§ **PROBLEM DETAILS**:
Where does the string "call" appear in the listing below? Copy every line where it does.

DATA EXTRACT section start

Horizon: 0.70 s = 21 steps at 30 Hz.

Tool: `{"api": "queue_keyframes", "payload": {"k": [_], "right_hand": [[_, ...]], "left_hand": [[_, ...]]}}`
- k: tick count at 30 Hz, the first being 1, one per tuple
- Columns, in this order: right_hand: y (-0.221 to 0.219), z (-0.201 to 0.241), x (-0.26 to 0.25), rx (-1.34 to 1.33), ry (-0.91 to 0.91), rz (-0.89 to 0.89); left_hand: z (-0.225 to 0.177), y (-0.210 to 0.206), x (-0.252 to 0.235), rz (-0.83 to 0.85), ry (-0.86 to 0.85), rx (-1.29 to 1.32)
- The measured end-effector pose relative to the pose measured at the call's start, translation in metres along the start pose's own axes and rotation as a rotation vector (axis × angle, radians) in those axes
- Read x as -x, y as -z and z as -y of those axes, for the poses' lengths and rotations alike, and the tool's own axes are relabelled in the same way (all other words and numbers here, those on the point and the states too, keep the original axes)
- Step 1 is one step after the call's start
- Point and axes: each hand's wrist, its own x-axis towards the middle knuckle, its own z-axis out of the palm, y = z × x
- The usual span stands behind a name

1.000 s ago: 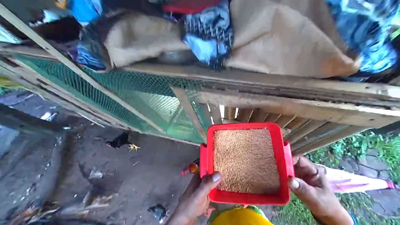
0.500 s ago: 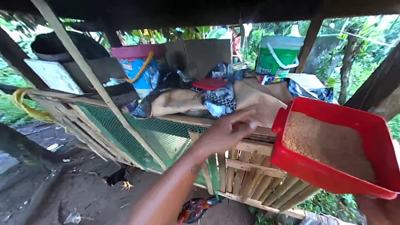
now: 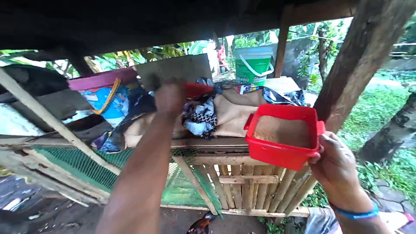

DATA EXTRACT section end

§ **YOUR RESPONSE**:
- The measured end-effector pose relative to the pose measured at the call's start, translation in metres along the start pose's own axes and rotation as a rotation vector (axis × angle, radians) in those axes
- Step 1 is one step after the call's start

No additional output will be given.